Task directions:
Within the entries below, please retype exactly the lines starting with the line that has "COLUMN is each" and going on through the line that has "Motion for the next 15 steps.", but not the pictures.

Source material:

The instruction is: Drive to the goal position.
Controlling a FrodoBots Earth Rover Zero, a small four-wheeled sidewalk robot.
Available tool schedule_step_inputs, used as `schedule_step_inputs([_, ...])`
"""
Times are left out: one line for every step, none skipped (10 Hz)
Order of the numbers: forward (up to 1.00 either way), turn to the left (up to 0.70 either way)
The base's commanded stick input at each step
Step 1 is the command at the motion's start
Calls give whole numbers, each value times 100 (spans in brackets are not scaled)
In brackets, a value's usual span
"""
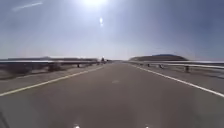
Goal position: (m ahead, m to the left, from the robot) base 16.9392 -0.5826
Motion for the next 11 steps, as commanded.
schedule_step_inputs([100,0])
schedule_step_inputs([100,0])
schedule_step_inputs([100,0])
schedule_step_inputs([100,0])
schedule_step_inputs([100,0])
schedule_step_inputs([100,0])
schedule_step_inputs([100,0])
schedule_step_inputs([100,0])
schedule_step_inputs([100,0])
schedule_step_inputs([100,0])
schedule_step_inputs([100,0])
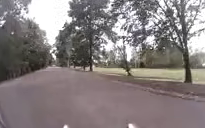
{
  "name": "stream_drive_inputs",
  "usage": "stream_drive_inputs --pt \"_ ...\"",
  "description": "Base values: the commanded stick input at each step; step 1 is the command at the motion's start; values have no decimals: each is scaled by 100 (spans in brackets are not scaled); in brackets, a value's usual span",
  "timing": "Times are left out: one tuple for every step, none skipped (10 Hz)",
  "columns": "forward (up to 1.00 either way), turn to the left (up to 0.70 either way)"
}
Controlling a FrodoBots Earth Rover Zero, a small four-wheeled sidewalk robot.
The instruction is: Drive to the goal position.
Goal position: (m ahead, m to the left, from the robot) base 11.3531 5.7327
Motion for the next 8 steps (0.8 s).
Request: stream_drive_inputs --pt "70 0" --pt "70 35" --pt "70 35" --pt "70 35" --pt "70 35" --pt "70 35" --pt "70 35" --pt "70 35"
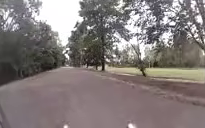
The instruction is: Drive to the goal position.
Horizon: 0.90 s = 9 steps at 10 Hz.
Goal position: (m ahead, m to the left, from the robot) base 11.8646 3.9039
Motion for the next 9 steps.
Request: stream_drive_inputs --pt "70 35" --pt "70 4" --pt "70 0" --pt "70 0" --pt "70 0" --pt "70 0" --pt "70 0" --pt "70 0" --pt "70 0"
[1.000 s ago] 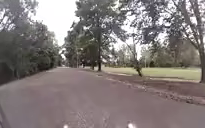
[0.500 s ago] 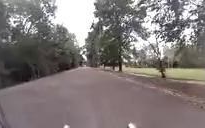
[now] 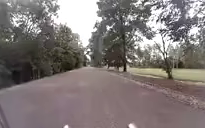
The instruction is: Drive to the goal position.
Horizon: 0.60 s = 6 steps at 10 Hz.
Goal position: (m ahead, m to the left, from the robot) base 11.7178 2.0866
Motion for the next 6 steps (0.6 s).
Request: stream_drive_inputs --pt "70 0" --pt "70 0" --pt "70 0" --pt "70 0" --pt "70 0" --pt "70 0"
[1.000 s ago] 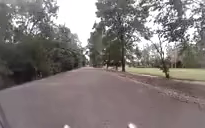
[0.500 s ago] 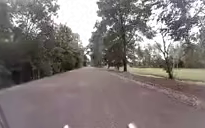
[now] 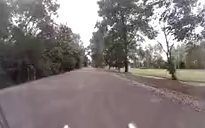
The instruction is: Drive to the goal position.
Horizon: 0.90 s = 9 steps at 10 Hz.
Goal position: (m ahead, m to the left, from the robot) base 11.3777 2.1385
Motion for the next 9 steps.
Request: stream_drive_inputs --pt "70 0" --pt "70 0" --pt "70 0" --pt "70 0" --pt "70 0" --pt "70 13" --pt "70 35" --pt "70 35" --pt "70 35"
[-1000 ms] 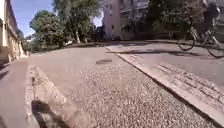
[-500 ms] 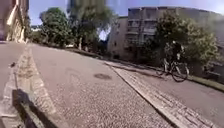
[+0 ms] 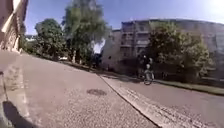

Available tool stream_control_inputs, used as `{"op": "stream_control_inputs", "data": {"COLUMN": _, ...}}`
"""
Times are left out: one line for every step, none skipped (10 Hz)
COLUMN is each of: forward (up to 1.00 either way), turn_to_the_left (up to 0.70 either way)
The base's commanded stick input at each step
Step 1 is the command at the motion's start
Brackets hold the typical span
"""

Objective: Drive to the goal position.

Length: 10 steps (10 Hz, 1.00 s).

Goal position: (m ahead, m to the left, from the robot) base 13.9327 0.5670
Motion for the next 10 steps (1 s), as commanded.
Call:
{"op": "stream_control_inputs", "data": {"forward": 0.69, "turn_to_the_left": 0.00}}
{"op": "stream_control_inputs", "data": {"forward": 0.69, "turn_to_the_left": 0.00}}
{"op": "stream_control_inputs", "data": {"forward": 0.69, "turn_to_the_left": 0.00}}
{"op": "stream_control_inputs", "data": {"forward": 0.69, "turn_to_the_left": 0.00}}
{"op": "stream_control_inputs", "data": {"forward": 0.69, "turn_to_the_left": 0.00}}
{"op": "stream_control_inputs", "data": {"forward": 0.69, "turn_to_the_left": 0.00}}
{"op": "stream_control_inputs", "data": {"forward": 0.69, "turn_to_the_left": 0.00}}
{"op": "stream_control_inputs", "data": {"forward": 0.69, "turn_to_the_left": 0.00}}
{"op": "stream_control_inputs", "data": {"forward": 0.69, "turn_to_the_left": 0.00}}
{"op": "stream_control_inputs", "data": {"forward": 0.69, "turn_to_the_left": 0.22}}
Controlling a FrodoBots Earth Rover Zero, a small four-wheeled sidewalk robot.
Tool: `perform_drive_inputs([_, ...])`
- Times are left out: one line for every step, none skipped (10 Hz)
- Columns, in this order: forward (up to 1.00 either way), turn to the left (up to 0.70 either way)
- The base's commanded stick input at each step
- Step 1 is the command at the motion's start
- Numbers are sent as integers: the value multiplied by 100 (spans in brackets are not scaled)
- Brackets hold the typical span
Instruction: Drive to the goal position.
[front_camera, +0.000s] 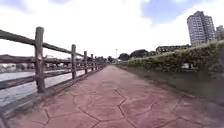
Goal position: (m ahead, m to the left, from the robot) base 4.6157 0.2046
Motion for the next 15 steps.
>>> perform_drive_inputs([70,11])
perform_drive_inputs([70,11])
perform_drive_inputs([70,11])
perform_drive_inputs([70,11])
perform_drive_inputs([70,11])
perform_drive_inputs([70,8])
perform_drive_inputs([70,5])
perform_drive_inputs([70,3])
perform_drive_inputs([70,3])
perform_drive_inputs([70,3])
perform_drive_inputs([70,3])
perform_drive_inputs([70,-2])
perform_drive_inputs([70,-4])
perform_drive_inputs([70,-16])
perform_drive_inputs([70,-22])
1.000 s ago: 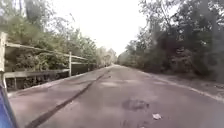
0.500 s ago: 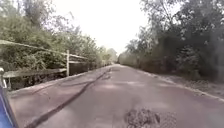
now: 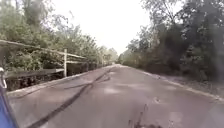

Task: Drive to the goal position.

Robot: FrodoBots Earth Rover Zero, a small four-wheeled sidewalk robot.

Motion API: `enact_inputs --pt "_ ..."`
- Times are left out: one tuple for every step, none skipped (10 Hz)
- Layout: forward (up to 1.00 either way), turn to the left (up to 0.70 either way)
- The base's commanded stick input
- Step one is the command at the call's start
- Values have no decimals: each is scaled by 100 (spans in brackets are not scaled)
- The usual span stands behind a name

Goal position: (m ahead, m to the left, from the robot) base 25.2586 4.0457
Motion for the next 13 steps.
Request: enact_inputs --pt "70 0" --pt "70 -2" --pt "70 -13" --pt "70 -30" --pt "70 -32" --pt "70 -32" --pt "70 -32" --pt "70 -13" --pt "70 0" --pt "70 0" --pt "70 0" --pt "70 0" --pt "70 0"
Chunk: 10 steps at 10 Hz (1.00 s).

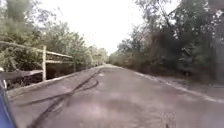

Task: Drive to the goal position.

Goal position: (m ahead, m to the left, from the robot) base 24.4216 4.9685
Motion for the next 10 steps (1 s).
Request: enact_inputs --pt "70 0" --pt "70 0" --pt "70 0" --pt "70 0" --pt "70 0" --pt "70 0" --pt "70 0" --pt "70 0" --pt "70 0" --pt "70 0"
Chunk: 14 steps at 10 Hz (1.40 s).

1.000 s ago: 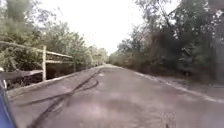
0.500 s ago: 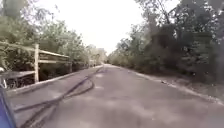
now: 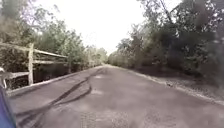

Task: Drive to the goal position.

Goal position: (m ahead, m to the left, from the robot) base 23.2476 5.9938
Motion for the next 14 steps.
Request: enact_inputs --pt "70 0" --pt "70 0" --pt "70 0" --pt "70 0" --pt "70 -10" --pt "70 -22" --pt "70 -28" --pt "70 -28" --pt "70 -2" --pt "70 0" --pt "70 0" --pt "70 0" --pt "70 0" --pt "70 0"
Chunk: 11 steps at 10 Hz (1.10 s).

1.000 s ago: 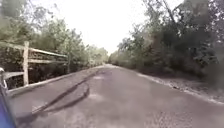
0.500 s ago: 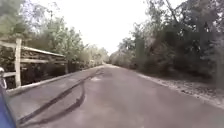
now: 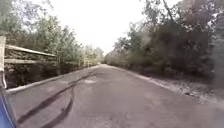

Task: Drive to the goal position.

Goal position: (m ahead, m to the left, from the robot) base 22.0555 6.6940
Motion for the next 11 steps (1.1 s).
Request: enact_inputs --pt "70 0" --pt "70 0" --pt "70 0" --pt "70 0" --pt "70 0" --pt "70 17" --pt "70 27" --pt "70 30" --pt "70 15" --pt "70 0" --pt "70 0"
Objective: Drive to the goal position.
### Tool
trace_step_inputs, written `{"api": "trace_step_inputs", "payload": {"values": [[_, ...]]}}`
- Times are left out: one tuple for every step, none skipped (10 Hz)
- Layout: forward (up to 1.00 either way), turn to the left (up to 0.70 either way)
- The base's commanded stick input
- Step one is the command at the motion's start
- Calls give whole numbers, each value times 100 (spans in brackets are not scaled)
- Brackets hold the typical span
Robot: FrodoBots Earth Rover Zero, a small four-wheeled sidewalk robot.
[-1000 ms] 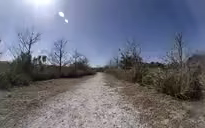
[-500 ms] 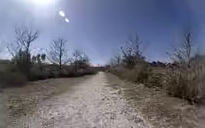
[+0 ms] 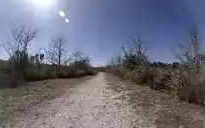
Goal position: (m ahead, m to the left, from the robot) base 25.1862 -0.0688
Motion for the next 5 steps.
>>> {"api": "trace_step_inputs", "payload": {"values": [[70,0],[70,0],[70,0],[70,0],[70,0]]}}
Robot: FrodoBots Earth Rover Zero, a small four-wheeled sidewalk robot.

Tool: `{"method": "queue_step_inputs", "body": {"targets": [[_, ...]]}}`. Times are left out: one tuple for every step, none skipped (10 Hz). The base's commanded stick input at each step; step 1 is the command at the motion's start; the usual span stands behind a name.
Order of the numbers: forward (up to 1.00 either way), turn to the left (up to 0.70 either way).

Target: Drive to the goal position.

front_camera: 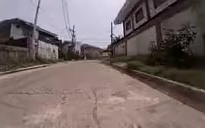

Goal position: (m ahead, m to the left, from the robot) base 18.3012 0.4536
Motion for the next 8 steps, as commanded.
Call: {"method": "queue_step_inputs", "body": {"targets": [[0.70, 0.00], [0.70, 0.00], [0.70, 0.00], [0.70, 0.00], [0.70, 0.00], [0.70, 0.00], [0.70, 0.00], [0.70, 0.00]]}}
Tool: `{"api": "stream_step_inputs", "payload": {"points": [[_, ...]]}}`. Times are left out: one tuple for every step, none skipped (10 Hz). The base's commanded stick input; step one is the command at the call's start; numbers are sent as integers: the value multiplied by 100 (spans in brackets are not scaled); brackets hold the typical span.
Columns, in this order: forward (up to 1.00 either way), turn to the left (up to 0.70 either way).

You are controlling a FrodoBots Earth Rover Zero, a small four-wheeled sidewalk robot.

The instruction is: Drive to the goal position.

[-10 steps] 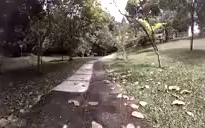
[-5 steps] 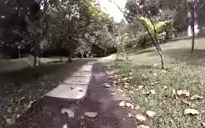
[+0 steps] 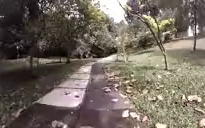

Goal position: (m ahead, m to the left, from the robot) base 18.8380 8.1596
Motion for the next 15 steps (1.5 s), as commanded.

Answer box:
COLUMN is each of: forward (up to 1.00 either way), turn_to_the_left (up to 0.70 either way)
The base's commanded stick input at each step
Step 1 is the command at the motion's start
Brackets hold the typical span
"""

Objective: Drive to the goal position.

Length: 10 steps (10 Hz, 1.00 s).

Goal position: (m ahead, m to the left, from the robot) base 13.9327 0.5670
Motion for the next 10 steps (1 s), as commanded.
Call:
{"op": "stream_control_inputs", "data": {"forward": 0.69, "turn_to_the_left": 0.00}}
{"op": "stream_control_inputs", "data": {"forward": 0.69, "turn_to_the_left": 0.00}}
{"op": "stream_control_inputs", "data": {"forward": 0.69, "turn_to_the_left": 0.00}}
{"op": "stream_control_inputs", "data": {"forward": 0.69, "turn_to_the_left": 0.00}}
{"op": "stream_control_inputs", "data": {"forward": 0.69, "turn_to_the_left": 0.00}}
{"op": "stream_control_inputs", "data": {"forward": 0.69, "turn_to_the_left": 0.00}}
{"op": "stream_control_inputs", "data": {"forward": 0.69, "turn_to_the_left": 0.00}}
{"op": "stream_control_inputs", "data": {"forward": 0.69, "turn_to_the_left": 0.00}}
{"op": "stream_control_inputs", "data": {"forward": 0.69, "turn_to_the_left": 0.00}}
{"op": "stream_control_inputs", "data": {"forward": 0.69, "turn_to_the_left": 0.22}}
Controlling a FrodoBots Earth Rover Zero, a small four-wheeled sidewalk robot.
Tool: `perform_drive_inputs([_, ...])`
- Times are left out: one line for every step, none skipped (10 Hz)
- Columns, in this order: forward (up to 1.00 either way), turn to the left (up to 0.70 either way)
- The base's commanded stick input at each step
- Step 1 is the command at the motion's start
- Numbers are sent as integers: the value multiplied by 100 (spans in brackets are not scaled)
- Brackets hold the typical span
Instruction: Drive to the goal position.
[front_camera, +0.000s] 
Goal position: (m ahead, m to the left, from the robot) base 4.6157 0.2046
Motion for the next 15 steps.

This answer is complete as written.